This is just a start, I'll add more comments soon. Trainsandotherthings (talk) 16:56, 11 September 2022 (UTC)[reply]

I haven't forgotten this, I promise. Work irl has been super busy, but I will add more comments today. Trainsandotherthings (talk) 20:05, 17 September 2022 (UTC)[reply]

So I fell behind my self-imposed deadline, but here is another comment. I've been so busy with work irl I just haven't been able to really sit down and take a good look at this. Will try again tomorrow.

  • CanWest was in the middle of assembling a network of stations to air its programming, with outlets in various stages of consideration in Long Island, Detroit, Minneapolis, and Sacramento, California. Recommend dropping the "California", to avoid confusion. A reader unfamiliar with U.S. cities might think that "Detroit, Minneapolis" or "Long Island, Detroit" is a city and state otherwise. Trainsandotherthings (talk) 02:33, 20 September 2022 (UTC)[reply]
Fixed. Sammi Brie (she/her • tc) 05:55, 20 September 2022 (UTC)[reply]
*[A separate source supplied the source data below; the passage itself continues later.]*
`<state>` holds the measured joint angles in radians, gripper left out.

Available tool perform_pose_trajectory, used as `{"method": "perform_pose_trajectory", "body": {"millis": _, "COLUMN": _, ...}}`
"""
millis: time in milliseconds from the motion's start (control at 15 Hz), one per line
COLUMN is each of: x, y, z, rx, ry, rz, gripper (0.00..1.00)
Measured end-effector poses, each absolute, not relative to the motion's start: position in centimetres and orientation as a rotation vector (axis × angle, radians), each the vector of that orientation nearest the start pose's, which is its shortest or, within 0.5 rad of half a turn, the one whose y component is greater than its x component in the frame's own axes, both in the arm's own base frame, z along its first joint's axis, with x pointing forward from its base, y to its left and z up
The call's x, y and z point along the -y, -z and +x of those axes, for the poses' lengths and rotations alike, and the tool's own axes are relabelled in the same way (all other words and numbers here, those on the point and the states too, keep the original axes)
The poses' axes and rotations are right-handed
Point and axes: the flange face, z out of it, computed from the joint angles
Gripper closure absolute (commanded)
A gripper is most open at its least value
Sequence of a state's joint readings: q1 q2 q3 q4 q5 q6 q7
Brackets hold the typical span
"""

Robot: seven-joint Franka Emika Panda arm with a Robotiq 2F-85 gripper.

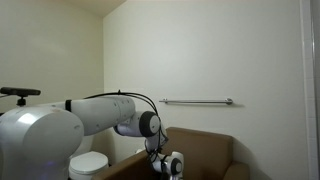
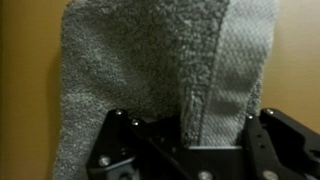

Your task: Wipe the couch with the cloth

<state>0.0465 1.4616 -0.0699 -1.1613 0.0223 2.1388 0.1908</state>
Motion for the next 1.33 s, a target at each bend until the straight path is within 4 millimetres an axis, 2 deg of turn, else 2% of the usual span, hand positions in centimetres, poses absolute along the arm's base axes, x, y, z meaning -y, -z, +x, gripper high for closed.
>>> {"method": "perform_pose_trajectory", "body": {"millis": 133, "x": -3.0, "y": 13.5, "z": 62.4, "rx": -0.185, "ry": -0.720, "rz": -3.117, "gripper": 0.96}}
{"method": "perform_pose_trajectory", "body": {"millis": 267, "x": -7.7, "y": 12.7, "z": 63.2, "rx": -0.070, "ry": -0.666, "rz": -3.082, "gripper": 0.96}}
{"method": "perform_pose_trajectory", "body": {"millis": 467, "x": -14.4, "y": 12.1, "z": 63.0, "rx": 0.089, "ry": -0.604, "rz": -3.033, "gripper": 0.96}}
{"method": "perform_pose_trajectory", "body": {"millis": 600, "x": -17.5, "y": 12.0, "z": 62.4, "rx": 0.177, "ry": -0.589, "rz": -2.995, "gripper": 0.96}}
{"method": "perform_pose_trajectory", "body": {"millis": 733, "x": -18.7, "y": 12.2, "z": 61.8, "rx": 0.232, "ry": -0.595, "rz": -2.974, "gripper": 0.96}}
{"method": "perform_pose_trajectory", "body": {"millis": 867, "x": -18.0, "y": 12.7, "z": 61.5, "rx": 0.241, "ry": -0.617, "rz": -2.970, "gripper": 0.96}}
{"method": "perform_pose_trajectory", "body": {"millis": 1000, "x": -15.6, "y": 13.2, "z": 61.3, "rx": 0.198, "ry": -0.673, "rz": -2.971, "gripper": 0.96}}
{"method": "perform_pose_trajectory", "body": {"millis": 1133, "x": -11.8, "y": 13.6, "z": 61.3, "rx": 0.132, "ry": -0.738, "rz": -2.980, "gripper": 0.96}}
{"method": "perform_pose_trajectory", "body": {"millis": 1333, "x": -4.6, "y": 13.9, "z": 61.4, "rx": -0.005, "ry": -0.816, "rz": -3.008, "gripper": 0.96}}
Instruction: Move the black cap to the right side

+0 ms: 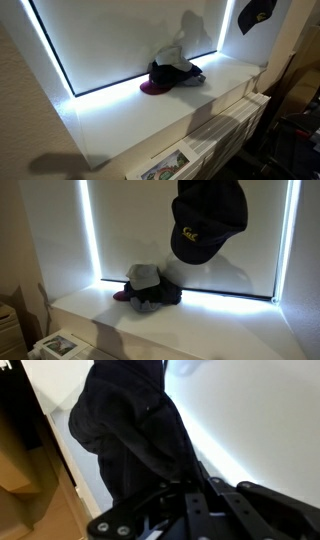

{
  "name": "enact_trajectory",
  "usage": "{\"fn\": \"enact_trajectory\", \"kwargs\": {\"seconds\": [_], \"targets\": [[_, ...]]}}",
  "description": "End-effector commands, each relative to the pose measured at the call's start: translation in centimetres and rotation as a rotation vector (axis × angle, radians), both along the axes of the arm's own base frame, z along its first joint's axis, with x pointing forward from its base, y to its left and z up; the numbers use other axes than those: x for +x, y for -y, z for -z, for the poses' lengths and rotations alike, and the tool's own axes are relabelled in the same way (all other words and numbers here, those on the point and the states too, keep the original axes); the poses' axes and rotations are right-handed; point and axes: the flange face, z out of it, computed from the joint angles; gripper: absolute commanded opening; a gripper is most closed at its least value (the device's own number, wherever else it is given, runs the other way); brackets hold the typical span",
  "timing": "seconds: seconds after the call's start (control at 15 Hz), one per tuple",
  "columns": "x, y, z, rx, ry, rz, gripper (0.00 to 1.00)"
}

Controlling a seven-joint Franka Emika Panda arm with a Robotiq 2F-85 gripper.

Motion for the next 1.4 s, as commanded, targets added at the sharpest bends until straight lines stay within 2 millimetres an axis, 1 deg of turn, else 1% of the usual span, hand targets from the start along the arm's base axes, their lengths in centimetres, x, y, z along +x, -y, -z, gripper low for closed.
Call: {"fn": "enact_trajectory", "kwargs": {"seconds": [0.0,0.13,0.27,0.47,0.6,0.67,0.8,1.2,1.27,1.33], "targets": [[1.5,0.6,0.7,-0.069,-0.019,0.05,0.01],[2.8,0.1,2.1,-0.068,-0.024,0.008,0.01],[4.1,0.0,3.9,-0.03,-0.019,-0.037,0.01],[5.1,0.2,5.7,0.002,-0.014,-0.062,0.01],[5.4,0.8,6.6,0.021,-0.007,-0.049,0.01],[4.8,-0.2,6.6,0.015,-0.031,-0.047,0.06],[5.1,0.3,7.1,0.024,-0.032,-0.043,0.06],[5.1,0.4,6.8,0.021,-0.027,-0.042,0.06],[5.2,0.7,6.5,-0.01,-0.02,0.002,0.01],[5.0,2.4,4.8,-0.031,0.039,0.083,0.01]]}}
Okay, going to structure this and try and make consistent progress. I will follow the orders of the sections in the article.

Lead

  • Consider putting an image within the infobox. This is optional, and a matter of taste. That antenna image might fit nicely in the infobox instead of opposite it.
  • which operated it for six years as commercial independent WABU. Should this be independent commercial station WABU?
  • Both stations were sold in 1999 to become outlets of the Pax network, which changed its name to i in 2005 before adopting the Ion name in 2007. This presupposes the reader is familiar with Ion's history; I believe it would be better to say something along the lines of "before adopting the name Ion in 2007". I do see Ion is identified in the first sentence, but I think it's worth repeating the name here, as we're at the very end of the lead section.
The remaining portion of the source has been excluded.